┌────────

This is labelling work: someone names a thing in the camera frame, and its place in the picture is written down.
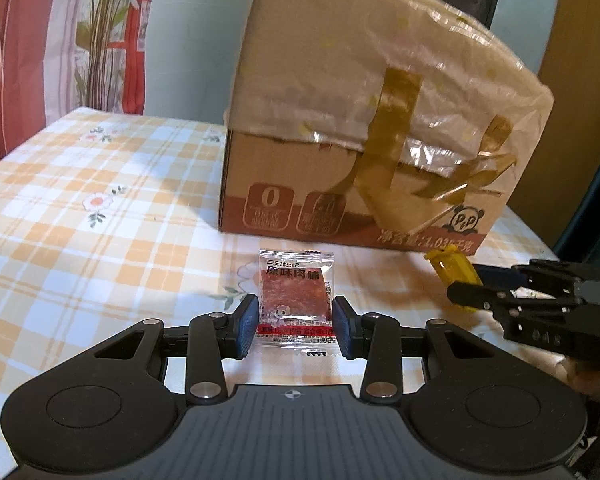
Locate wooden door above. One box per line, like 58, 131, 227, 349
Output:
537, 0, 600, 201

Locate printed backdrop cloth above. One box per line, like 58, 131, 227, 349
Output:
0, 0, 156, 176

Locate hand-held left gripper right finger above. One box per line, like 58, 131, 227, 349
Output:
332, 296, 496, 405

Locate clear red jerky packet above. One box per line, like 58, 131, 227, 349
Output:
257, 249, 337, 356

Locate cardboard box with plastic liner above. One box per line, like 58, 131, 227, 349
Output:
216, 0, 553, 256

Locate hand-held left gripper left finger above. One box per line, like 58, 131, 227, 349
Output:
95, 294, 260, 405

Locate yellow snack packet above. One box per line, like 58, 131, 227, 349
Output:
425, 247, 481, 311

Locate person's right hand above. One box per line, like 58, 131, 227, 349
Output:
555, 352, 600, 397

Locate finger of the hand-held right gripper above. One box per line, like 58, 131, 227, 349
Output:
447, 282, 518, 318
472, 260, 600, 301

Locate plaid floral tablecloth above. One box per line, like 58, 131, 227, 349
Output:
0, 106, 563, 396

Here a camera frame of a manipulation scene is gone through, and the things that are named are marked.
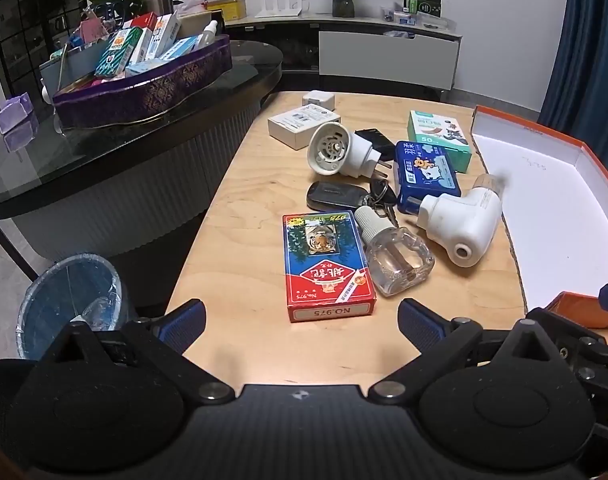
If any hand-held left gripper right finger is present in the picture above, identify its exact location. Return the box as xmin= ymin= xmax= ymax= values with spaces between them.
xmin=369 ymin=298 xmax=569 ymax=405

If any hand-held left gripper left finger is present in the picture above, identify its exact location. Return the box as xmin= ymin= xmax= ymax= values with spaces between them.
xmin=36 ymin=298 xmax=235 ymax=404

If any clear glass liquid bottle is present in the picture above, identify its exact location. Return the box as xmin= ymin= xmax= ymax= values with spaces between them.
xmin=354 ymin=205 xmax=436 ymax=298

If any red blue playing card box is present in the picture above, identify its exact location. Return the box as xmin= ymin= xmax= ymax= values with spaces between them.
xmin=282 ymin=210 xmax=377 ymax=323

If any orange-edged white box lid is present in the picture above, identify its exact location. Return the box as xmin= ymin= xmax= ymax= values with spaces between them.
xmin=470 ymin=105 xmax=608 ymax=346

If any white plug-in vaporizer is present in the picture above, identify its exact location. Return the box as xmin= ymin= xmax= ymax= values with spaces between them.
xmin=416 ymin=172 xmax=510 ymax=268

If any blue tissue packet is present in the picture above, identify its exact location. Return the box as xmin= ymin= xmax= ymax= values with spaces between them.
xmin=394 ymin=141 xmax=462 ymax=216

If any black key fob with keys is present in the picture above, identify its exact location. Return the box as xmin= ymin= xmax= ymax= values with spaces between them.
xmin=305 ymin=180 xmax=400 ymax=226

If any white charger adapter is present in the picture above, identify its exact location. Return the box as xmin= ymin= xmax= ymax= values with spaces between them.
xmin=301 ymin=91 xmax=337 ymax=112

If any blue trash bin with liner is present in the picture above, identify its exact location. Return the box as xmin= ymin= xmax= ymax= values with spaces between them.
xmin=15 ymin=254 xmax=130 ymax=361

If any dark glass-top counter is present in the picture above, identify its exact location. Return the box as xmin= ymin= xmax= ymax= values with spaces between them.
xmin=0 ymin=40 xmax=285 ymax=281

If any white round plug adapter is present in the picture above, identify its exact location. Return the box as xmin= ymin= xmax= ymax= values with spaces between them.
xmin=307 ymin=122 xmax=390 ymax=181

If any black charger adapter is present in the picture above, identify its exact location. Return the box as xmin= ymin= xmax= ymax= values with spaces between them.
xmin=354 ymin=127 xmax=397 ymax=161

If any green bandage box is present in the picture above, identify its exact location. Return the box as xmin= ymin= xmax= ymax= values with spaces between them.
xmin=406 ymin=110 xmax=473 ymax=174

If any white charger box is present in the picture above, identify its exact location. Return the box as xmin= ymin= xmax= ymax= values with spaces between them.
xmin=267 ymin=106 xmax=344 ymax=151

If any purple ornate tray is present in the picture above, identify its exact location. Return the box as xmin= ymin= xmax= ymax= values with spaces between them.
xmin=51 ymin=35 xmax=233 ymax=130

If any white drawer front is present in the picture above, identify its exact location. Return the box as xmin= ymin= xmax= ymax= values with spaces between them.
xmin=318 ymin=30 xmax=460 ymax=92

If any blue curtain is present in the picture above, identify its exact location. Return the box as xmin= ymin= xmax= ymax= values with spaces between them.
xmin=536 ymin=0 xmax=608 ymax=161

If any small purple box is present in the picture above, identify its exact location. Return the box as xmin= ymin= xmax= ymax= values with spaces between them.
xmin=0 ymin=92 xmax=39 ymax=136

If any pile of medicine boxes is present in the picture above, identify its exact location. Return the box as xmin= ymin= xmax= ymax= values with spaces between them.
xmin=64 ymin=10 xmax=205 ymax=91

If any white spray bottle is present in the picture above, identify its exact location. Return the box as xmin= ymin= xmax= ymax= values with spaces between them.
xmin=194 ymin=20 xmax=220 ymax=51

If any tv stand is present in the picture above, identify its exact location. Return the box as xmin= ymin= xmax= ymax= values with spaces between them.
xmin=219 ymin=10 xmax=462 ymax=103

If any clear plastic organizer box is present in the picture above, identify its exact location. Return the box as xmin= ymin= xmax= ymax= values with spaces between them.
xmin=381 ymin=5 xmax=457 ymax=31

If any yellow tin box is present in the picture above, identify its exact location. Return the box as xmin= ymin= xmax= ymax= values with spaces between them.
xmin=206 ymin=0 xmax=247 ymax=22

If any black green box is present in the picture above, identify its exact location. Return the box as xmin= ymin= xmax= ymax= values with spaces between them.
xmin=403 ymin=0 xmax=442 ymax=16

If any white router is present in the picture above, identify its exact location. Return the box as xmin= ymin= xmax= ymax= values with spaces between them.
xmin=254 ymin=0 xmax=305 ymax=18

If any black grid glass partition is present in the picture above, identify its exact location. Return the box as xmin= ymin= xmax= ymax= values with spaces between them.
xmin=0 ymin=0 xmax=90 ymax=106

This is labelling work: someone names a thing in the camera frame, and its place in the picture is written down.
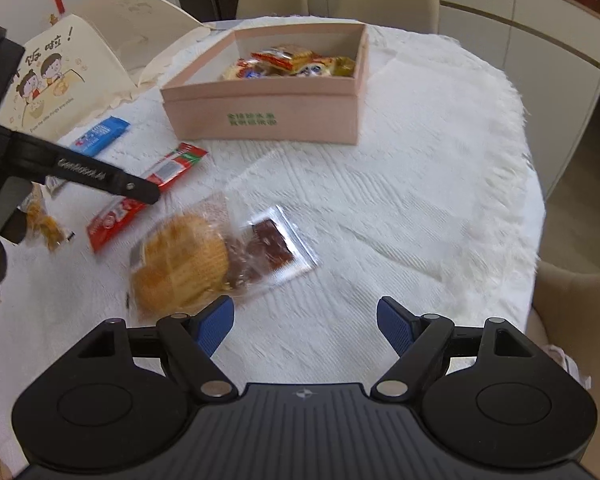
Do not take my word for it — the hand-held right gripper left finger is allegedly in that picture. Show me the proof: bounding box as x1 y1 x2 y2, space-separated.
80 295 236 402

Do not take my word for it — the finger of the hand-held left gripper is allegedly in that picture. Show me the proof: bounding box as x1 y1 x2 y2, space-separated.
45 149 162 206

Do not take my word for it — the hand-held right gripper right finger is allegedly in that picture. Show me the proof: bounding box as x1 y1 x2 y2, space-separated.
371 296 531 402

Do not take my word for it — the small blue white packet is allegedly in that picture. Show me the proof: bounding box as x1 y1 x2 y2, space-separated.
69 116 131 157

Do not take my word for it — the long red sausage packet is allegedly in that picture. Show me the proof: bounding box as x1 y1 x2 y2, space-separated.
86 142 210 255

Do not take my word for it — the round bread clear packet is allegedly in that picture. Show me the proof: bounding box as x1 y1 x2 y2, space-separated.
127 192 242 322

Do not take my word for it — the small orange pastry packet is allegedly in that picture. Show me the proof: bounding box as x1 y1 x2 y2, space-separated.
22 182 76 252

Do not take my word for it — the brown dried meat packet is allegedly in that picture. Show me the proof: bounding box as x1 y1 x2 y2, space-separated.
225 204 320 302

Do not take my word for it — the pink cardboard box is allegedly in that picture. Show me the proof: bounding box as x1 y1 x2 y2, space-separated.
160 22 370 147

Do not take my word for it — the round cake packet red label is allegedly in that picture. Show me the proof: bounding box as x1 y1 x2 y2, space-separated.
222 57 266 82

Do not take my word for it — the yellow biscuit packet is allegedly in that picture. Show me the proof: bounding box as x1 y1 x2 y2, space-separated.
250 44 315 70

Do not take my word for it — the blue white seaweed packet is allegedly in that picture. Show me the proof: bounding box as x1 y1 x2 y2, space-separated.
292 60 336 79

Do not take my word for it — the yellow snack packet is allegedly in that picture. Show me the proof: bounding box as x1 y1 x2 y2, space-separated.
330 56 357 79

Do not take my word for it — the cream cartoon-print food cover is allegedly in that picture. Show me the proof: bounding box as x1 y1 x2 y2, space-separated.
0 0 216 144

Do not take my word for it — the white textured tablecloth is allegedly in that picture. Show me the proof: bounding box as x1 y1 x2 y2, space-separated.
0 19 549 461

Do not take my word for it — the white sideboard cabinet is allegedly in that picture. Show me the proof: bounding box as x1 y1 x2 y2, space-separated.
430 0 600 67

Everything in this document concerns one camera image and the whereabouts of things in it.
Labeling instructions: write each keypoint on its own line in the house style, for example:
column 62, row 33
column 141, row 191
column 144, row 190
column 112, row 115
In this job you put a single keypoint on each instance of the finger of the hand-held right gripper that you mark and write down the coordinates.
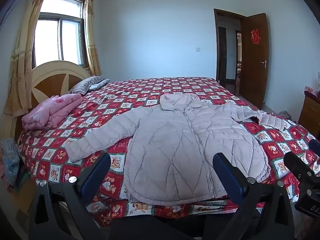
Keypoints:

└────────
┌────────

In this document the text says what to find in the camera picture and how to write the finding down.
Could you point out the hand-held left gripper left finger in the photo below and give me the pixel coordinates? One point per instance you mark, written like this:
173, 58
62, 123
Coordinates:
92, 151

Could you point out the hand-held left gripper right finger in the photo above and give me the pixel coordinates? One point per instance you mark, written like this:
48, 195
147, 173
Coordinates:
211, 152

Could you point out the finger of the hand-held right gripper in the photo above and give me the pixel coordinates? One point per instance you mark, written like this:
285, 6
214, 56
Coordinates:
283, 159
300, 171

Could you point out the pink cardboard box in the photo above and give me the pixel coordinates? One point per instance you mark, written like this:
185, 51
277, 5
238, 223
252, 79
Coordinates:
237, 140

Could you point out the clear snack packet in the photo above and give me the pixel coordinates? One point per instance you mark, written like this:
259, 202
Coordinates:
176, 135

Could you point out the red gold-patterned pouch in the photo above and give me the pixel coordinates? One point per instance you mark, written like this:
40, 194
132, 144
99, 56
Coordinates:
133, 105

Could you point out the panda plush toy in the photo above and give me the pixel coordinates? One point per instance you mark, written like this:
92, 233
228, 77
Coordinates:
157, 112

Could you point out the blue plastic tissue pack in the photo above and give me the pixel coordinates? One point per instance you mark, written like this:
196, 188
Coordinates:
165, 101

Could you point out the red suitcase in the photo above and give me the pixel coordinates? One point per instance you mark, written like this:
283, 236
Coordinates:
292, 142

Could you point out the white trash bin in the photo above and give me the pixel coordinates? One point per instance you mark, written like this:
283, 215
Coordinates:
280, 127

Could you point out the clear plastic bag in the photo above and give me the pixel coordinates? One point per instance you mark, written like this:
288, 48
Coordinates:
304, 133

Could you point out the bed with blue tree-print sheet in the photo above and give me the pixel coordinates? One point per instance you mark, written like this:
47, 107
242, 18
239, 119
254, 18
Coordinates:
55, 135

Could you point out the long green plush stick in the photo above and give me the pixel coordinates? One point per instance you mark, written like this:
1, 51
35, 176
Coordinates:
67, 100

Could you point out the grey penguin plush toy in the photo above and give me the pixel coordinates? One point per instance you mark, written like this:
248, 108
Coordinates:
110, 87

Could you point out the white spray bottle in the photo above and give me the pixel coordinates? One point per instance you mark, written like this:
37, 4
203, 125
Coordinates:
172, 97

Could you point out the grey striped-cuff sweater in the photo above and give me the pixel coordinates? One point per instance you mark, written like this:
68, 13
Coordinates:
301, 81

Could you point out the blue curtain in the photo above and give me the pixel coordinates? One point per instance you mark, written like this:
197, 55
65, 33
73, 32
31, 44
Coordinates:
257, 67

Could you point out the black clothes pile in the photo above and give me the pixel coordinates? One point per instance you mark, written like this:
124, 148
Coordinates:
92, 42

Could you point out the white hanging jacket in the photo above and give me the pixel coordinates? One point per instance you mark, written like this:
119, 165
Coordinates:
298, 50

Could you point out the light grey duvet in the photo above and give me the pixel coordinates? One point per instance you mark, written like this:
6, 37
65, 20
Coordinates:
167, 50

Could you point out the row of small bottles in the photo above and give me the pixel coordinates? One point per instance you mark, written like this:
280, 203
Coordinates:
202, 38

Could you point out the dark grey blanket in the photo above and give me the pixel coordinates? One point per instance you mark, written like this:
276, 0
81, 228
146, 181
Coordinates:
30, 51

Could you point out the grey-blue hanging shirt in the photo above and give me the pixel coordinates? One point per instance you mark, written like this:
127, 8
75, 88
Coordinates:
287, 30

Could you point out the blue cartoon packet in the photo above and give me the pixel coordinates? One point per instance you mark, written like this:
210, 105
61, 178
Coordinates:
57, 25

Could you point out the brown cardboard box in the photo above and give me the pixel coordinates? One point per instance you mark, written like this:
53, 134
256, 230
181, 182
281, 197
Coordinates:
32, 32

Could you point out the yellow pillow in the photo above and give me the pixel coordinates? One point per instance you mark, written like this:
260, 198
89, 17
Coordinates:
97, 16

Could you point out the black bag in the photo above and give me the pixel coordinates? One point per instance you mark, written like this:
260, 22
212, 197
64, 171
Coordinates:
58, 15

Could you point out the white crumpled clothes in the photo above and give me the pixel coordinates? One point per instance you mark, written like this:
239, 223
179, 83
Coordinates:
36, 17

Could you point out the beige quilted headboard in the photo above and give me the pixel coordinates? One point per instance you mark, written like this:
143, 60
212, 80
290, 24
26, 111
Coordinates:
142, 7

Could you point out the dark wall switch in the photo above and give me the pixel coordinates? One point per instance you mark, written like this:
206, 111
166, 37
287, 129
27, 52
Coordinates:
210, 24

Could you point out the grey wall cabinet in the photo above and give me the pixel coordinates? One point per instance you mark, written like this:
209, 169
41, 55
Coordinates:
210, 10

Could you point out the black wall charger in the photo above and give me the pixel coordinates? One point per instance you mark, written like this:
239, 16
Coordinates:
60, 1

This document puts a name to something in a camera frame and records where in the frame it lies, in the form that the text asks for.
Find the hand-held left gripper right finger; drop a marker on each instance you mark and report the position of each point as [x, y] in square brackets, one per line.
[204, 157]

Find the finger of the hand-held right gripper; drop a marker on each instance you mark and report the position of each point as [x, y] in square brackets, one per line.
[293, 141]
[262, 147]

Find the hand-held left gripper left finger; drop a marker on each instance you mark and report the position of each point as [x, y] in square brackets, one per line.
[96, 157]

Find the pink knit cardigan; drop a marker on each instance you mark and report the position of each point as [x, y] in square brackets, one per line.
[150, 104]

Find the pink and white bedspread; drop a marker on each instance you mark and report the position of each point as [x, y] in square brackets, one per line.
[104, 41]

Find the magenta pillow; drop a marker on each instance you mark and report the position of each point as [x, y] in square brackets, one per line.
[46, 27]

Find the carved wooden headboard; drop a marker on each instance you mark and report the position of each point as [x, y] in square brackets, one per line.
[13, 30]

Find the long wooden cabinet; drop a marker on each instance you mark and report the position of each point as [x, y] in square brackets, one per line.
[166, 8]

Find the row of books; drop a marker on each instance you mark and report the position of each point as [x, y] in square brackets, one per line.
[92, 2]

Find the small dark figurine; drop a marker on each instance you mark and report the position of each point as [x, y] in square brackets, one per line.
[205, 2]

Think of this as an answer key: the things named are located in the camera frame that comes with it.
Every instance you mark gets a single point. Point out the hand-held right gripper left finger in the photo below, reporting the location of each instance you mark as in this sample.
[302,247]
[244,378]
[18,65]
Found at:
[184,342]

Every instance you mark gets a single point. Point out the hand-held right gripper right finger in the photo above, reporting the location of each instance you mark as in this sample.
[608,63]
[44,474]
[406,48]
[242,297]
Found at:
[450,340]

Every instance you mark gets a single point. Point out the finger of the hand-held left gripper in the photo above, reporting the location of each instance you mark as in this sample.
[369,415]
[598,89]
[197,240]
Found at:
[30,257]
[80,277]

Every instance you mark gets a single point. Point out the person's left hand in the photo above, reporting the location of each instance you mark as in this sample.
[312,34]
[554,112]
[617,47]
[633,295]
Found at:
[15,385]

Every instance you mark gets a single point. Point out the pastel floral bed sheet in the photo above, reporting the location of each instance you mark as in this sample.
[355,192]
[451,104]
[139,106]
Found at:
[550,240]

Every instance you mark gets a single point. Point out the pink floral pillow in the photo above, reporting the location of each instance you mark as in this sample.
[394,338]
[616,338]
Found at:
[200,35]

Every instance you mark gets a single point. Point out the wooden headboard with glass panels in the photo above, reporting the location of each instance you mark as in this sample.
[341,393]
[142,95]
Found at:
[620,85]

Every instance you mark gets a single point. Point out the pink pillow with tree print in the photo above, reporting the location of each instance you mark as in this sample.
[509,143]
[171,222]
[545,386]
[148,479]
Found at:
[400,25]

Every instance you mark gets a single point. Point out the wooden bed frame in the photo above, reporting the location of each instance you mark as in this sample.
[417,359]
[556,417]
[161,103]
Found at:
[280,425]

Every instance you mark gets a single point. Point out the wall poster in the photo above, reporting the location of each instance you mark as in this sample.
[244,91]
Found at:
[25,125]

└────────

Instructions to follow. Give the number of lines in the listing that include the word "column", without any added words.

Exercise solution. 4